I’m running a Flask-based web app that uses Mongodb (with Pymongo for use in Python). Nearly every view access the database, so I want to make the most effective use of memory and CPU resources. I’m unsure what the most efficient method is for instantiating pymongo’s Connection() object, which is used access and manipulate the database. Right now, I declare from pymongo import Connection at the top of my file, and then at the beginning of each view function I have:
def sampleViewFunction():
myCollection = Connection()['myDB']['myCollection']
## then use myCollection to manipulation the database
## more code...
The other way I could do it is declare at the top of my file:
from pymongo import Connection
myCollection = Connection()['myD']['myCollection']

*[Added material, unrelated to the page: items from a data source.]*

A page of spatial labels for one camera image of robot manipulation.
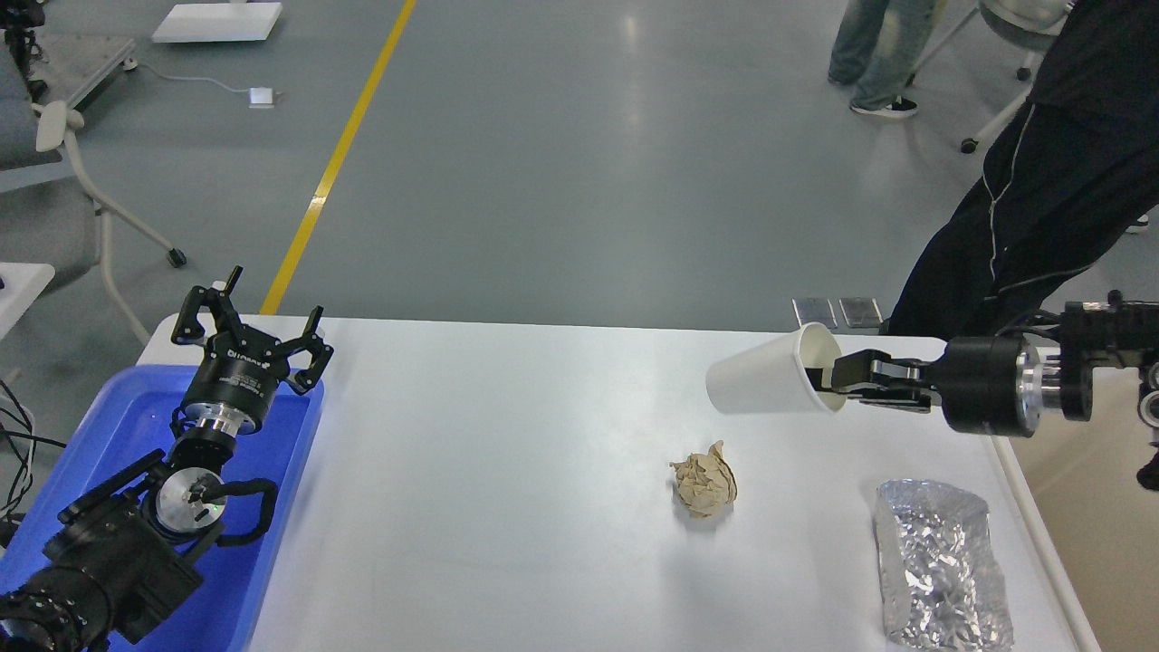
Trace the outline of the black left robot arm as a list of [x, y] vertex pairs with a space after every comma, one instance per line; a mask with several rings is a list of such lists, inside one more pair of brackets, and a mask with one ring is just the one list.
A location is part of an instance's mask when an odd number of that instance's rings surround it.
[[48, 564], [3, 594], [5, 651], [105, 651], [112, 633], [138, 643], [199, 589], [196, 561], [214, 545], [248, 545], [272, 528], [274, 479], [224, 479], [241, 435], [263, 427], [276, 391], [318, 388], [334, 350], [318, 332], [283, 340], [243, 322], [221, 288], [195, 286], [172, 330], [203, 358], [172, 413], [174, 445], [150, 453], [67, 503], [44, 545]]

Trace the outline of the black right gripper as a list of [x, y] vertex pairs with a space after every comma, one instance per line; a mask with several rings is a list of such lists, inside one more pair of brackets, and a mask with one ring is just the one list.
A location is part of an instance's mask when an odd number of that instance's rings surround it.
[[[919, 381], [928, 367], [930, 387], [939, 398], [912, 384], [853, 389], [825, 384]], [[804, 371], [823, 398], [912, 413], [930, 413], [941, 405], [945, 422], [956, 432], [1032, 437], [1043, 413], [1060, 413], [1059, 356], [1040, 354], [1022, 337], [958, 338], [934, 362], [859, 350]]]

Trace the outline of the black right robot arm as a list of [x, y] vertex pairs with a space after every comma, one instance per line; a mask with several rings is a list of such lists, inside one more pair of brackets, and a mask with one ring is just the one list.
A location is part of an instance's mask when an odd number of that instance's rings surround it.
[[1158, 306], [1111, 292], [1102, 302], [1067, 302], [1059, 313], [1028, 312], [992, 337], [958, 337], [936, 360], [859, 350], [809, 362], [806, 376], [824, 398], [927, 413], [939, 406], [955, 432], [1030, 437], [1043, 413], [1088, 422], [1094, 371], [1135, 369], [1135, 412], [1156, 428]]

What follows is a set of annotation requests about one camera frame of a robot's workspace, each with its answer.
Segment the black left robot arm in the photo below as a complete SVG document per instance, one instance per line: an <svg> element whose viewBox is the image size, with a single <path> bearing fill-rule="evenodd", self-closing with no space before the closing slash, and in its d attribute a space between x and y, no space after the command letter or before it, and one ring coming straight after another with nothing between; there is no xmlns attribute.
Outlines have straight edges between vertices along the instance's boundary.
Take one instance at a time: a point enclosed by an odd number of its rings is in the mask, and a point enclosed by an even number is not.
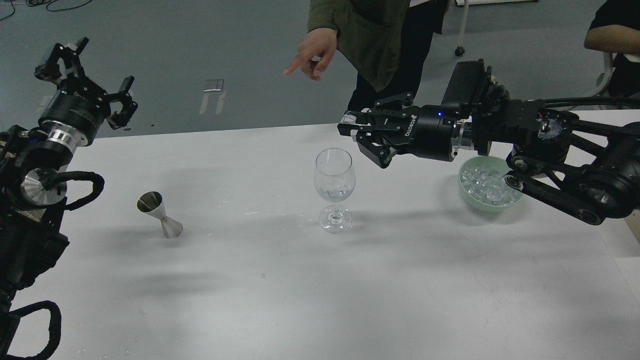
<svg viewBox="0 0 640 360"><path fill-rule="evenodd" d="M41 310L50 314L48 341L34 360L48 360L61 341L62 315L56 303L37 301L11 309L18 291L32 286L52 269L69 245L60 232L66 211L96 200L104 178L91 171L67 171L77 148L93 144L99 128L107 123L126 127L138 104L126 77L119 91L108 93L85 73L80 54L89 43L80 39L74 47L53 45L34 70L35 78L55 84L56 92L45 106L38 125L25 129L13 125L1 132L0 199L0 304L1 358L9 354L21 319Z"/></svg>

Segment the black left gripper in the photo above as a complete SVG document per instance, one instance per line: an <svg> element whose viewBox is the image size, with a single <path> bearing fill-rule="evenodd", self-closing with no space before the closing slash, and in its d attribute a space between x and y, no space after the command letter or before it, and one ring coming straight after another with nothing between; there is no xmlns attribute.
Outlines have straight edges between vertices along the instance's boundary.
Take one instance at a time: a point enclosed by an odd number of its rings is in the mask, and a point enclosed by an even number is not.
<svg viewBox="0 0 640 360"><path fill-rule="evenodd" d="M89 41L81 38L74 48L55 43L34 69L36 79L54 84L57 90L39 117L38 125L46 130L55 126L75 130L80 134L80 147L93 144L105 120L112 130L122 129L138 109L138 103L130 94L135 76L127 76L119 91L105 93L102 102L82 97L90 94L89 78L80 62L80 54ZM110 104L114 103L119 103L121 109L111 112Z"/></svg>

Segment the standing person's right hand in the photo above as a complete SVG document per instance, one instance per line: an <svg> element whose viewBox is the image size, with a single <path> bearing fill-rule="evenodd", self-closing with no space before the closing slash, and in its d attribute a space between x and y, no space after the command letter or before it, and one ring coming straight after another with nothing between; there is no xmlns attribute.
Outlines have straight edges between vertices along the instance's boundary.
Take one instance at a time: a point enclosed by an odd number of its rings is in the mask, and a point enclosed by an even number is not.
<svg viewBox="0 0 640 360"><path fill-rule="evenodd" d="M321 27L311 30L297 46L297 54L283 74L289 76L299 70L308 79L319 82L337 50L338 32L335 29Z"/></svg>

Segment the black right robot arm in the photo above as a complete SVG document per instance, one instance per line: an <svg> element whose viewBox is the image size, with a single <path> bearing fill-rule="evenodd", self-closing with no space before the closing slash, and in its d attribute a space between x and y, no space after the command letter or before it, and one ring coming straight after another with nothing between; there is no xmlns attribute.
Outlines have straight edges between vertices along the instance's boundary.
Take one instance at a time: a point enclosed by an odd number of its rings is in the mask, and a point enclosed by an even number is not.
<svg viewBox="0 0 640 360"><path fill-rule="evenodd" d="M636 98L583 96L518 100L482 59L455 65L440 105L413 105L411 92L348 111L337 128L382 169L395 155L452 162L458 150L512 145L505 182L515 191L590 225L639 209L639 123L581 120L566 107L639 107Z"/></svg>

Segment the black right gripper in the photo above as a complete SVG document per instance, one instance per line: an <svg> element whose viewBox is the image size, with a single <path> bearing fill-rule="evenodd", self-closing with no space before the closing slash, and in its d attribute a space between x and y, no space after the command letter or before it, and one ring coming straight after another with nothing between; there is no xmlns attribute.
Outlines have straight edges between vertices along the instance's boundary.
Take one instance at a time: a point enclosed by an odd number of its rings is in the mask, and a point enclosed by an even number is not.
<svg viewBox="0 0 640 360"><path fill-rule="evenodd" d="M414 94L402 92L375 102L375 107L346 111L337 125L341 136L352 137L359 151L380 169L393 157L410 154L419 158L452 162L461 150L473 150L471 118L437 105L413 105ZM356 121L359 131L349 131L345 121ZM401 131L395 148L375 131Z"/></svg>

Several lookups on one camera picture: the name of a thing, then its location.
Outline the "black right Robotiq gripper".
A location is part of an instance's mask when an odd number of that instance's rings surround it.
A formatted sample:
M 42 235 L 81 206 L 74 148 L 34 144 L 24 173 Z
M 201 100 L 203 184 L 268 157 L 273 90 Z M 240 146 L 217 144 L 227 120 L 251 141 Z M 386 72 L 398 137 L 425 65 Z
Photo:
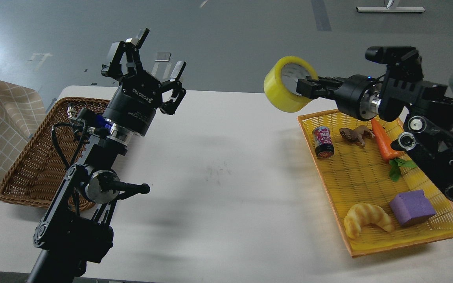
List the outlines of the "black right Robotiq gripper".
M 306 77 L 297 81 L 297 94 L 309 103 L 318 98 L 335 100 L 338 110 L 358 120 L 371 120 L 379 114 L 382 83 L 365 75 L 340 81 L 332 77 Z

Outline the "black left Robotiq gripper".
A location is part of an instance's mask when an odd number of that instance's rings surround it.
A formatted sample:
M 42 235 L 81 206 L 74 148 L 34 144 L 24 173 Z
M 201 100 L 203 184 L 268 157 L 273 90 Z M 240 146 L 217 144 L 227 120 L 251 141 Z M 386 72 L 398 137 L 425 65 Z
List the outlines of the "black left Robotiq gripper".
M 174 115 L 186 95 L 180 78 L 187 63 L 178 61 L 168 81 L 160 82 L 145 72 L 140 48 L 150 30 L 144 28 L 133 38 L 112 43 L 108 52 L 108 64 L 103 64 L 101 75 L 112 78 L 119 87 L 106 107 L 103 118 L 120 125 L 139 136 L 145 136 L 156 115 L 157 108 L 165 115 Z M 171 96 L 162 102 L 162 94 Z

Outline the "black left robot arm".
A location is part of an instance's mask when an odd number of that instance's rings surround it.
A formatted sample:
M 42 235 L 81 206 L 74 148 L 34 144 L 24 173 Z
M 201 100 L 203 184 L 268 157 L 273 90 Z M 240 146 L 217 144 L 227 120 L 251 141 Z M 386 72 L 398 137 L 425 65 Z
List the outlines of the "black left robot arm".
M 134 135 L 145 136 L 160 110 L 173 115 L 185 97 L 180 77 L 186 63 L 176 63 L 161 82 L 140 60 L 149 29 L 112 44 L 101 74 L 119 83 L 102 114 L 76 112 L 68 104 L 68 122 L 52 126 L 52 143 L 65 175 L 36 226 L 33 244 L 41 249 L 28 283 L 72 283 L 88 262 L 100 263 L 113 247 L 110 226 L 117 201 L 150 192 L 148 184 L 122 182 L 112 165 L 127 153 Z

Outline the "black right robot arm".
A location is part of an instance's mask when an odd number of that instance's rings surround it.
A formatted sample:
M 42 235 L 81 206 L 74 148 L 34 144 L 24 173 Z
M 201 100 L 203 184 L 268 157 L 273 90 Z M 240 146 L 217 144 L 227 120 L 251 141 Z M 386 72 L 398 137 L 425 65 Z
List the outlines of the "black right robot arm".
M 365 58 L 384 64 L 379 78 L 306 77 L 297 83 L 304 98 L 334 100 L 336 110 L 301 115 L 298 123 L 324 185 L 342 239 L 351 257 L 453 238 L 453 99 L 445 85 L 423 79 L 415 47 L 373 46 Z M 339 129 L 378 121 L 395 149 L 416 168 L 401 168 L 389 179 L 374 142 L 348 147 Z M 424 192 L 435 209 L 425 221 L 401 226 L 391 203 L 398 195 Z

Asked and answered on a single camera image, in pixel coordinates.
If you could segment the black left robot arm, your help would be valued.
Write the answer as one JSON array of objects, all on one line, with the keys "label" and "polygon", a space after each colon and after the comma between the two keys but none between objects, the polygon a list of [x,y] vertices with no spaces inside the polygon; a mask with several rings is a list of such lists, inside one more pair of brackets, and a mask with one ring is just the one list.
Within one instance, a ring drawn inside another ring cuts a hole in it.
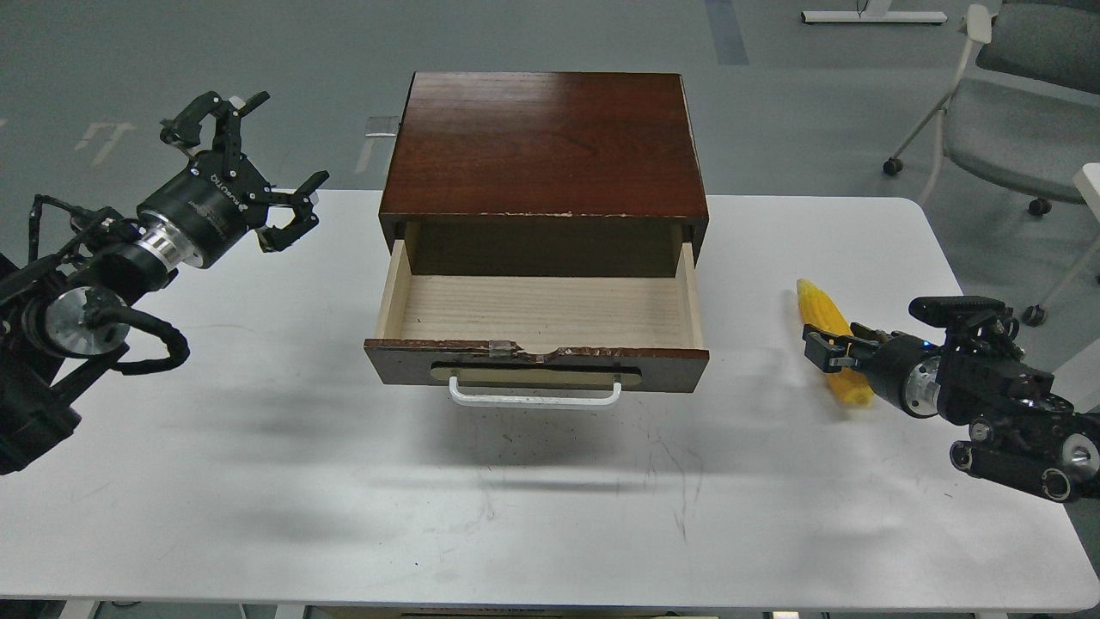
[{"label": "black left robot arm", "polygon": [[327,172],[282,191],[242,148],[241,125],[270,93],[246,101],[208,91],[162,122],[161,141],[187,165],[138,215],[38,194],[28,213],[28,262],[3,258],[1,471],[25,469],[74,434],[72,404],[107,372],[155,375],[189,357],[179,329],[135,307],[177,277],[208,269],[248,232],[279,252],[318,224]]}]

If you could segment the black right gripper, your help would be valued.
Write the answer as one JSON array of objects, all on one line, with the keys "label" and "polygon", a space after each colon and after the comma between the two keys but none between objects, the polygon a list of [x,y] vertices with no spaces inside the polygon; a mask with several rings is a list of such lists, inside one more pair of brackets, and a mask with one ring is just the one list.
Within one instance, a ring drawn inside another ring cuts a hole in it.
[{"label": "black right gripper", "polygon": [[[853,334],[803,327],[803,356],[821,372],[861,371],[865,379],[897,410],[915,419],[939,414],[941,349],[912,334],[884,332],[853,322]],[[870,342],[882,342],[870,355]]]}]

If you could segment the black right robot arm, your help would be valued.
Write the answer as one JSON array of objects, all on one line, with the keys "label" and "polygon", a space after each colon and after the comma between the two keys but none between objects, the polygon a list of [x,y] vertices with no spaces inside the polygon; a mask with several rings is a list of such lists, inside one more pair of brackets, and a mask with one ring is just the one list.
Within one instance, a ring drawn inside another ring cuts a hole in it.
[{"label": "black right robot arm", "polygon": [[851,334],[805,324],[805,356],[833,375],[856,371],[875,395],[916,419],[966,425],[952,466],[1053,502],[1097,498],[1097,414],[1052,393],[1023,362],[1012,309],[989,297],[919,297],[908,312],[945,330],[942,345],[855,322]]}]

And then later on, your code would just read:
def sampleViewFunction():
## no declaration of myCollection since it's a global variable
## then use myCollection to manipulation the database
## more code...
So the only difference is the declaration scope of myCollection. How do these two methods differ in the way memory is handled and CPU consumption? Since this is a web application, I’m thinking about scenarios where multiple users are the site simultaneously. I imagine there’s a difference in the lifespan of the connection to the database, which I’m guessing could impact performance.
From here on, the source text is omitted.